The 65 Lakh Heist
- First English edition 2010
- Author: Surender Mohan Pathak
- Cover artist: Shelle Studio
- Language: English
- Genre: Crime Fiction
- Published: 1977 (Blaft Books)
- Publication place: India
- Media type: Print (Paperback)
- Pages: 216 (English)
- ISBN: 978-81-906056-5-6
- Followed by: Daylight Robbery

= The 65 Lakh Heist =

Book by Surender Mohan Pathak

The 65 Lakh Heist is first English version (translated by Sudarshan Purohit) of a Surender Mohan Pathak book. The Hindi crime thriller (:hi:पैंसठ लाख की डकैती, Painsatth Lakh ki Dacoity) was first published in 1977. It was the fourth book in the Vimal series.

The novel begun the trend of anti-heroism in Indian pulp fiction and was very controversial.

==Synopsis==
Vimal is blackmailed into joining a conspiracy to break into the vault of Bharat Bank at Amritsar to loot 6.5 million rupees (65 lakh) inside it.

The conspiracy is the brainchild of Mayaram Bawa, a veteran vault-buster who is preparing to pull off the biggest heist of his career before he retires from his life of crime. For this purpose, he blackmails into submission an innocent-looking chauffeur called Vimal (whose actual name is Sardar Surender Singh Sohal), a criminal wanted for embezzlement in Allahabad (he did not do it), murder of Lady Shanta Gokuldas in Bombay (he had to do it to prevent rape and death of a girl), the robbery of gate money at Anna Stadium Madras (he was blackmailed into it). Bawa's deal is straight—say no and go to jail or say yes and get his share.

Bawa, with the help of Vimal and his partners Laab Singh (alias Matar Paneer) and Karamchand, successfully break into the vault and take away 6.5 million until an unfortunate circumstance forces them to flee the crime scene in a hurry.
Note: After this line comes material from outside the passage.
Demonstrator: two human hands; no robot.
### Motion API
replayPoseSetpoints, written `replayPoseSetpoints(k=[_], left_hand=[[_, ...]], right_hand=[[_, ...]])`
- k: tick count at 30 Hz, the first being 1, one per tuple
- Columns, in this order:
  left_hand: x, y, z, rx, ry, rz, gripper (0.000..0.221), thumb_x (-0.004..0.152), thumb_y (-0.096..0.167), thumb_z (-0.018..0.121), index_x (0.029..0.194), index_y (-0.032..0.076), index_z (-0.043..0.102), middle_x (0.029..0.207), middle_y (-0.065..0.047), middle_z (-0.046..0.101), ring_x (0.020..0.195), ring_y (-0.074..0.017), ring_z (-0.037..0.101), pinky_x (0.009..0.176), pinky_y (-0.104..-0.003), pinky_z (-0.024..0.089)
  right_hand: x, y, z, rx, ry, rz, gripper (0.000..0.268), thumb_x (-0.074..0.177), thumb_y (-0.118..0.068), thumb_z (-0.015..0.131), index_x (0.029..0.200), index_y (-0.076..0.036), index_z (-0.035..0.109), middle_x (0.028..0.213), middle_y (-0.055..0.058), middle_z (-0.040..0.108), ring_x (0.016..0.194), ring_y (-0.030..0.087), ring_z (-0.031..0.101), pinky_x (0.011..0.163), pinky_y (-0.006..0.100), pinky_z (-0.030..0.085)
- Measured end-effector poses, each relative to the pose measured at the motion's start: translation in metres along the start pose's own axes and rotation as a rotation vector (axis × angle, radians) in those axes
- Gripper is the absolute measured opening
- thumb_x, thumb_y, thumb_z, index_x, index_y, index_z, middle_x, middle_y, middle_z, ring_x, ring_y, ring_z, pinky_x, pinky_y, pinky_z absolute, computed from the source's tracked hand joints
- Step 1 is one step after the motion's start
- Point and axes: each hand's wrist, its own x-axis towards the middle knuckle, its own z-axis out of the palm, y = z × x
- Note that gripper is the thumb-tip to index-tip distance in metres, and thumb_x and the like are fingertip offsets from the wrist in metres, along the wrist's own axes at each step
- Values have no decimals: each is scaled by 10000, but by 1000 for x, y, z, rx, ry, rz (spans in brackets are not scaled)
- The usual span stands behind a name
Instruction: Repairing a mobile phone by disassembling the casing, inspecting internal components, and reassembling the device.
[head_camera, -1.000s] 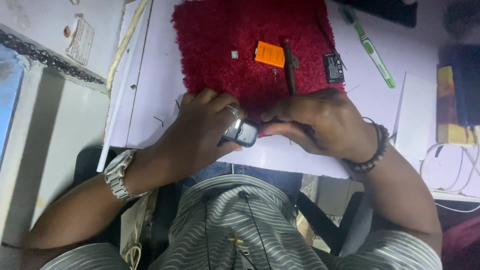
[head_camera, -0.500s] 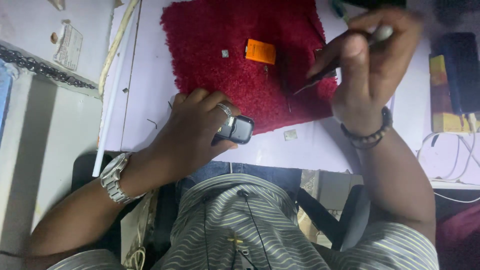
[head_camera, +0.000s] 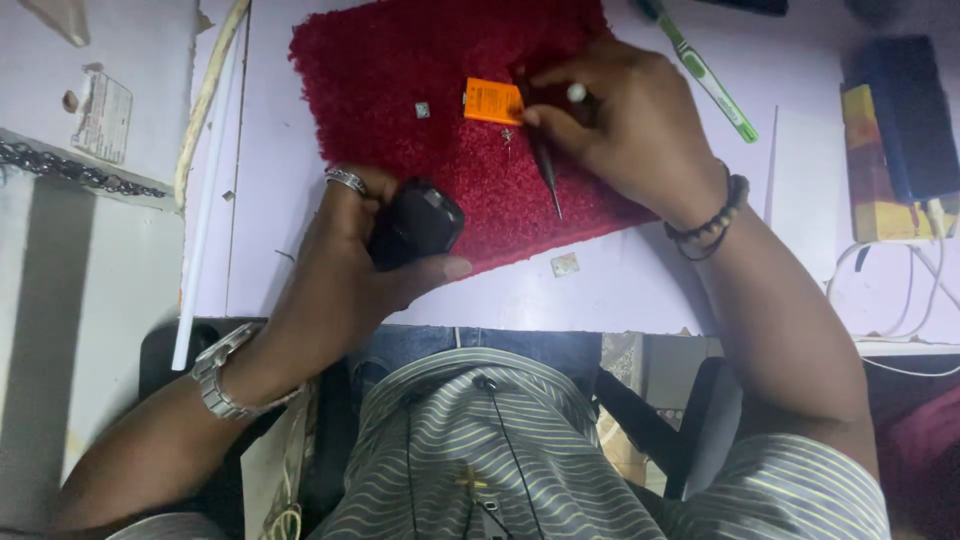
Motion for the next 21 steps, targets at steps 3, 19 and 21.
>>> replayPoseSetpoints(k=[3,19,21], left_hand=[[12,-12,4,-300,-106,-46,615,790,188,887,1183,138,417,1117,-68,575,784,-166,653,441,-321,584],[9,-7,2,-394,-96,22,418,989,211,672,1249,144,352,1091,-167,797,799,-232,829,520,-309,604],[12,-19,3,-752,-172,121,622,965,300,707,1422,175,305,1282,-229,705,1126,-352,777,1027,-474,635]], right_hand=[[2,-13,3,64,-60,-55,364,1125,-287,717,1396,-49,759,1247,187,772,955,344,723,790,465,521],[2,2,-2,159,-131,-106,183,1005,14,801,1183,-29,804,1124,140,765,973,305,718,847,425,561],[1,6,3,153,-170,-115,267,1000,36,786,1253,-39,819,1154,136,735,1001,286,691,825,382,548]])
Having got the money (mainly due to Vimal's brilliant efforts), Bawa shows his true colours, running away with the entire loot and ruthlessly killing the innocent Karamchand and the jovial Laabh Singh "Matar Paneer". Vimal narrowly escapes being killed due to his presence of mind, but needs to trace down Bawa. The trail brings him face to face with Harnam Singh Grewal, the top gun of Punjab underworld and a ruthless giant of a man. Grewal gets wind of the robbery and starts searching for Mayaram Bawa to snatch the loot from him.

Bawa takes refuge with his childhood friend Khanna, who is completely unaware of his criminal antecedents. Fearing capture by the police or being traced by Vimal (he is still unaware of Grewal's sinister designs), he leaves in a hurry. Grewal follows the trail to Khanna's residence, brutally murdering the man of the house and brutally torturing Mrs. Khanna.

In the meanwhile, Vimal manages to trace Mayaram Bawa to the residence of a young lady named Neelam in Chandigarh.
He finally catches Bawa and punishes him by breaking his legs. Bawa's life is spared due to mercy of Neelam, who is now in love with Vimal (the two eventually get married).

The novel ends with Vimal entering the Khanna residence, where a bullet that hits him in the spine leaves Grewal paralysed neck down. Unfortunately, Grewal does not know where the money went as the only person who knew it was Mr. Khanna, who died after being brutal thrashed by him. With nothing left to gain, Vimal leaves the scene, leaving Grewal to the mercy of the humiliated Mrs. Khanna.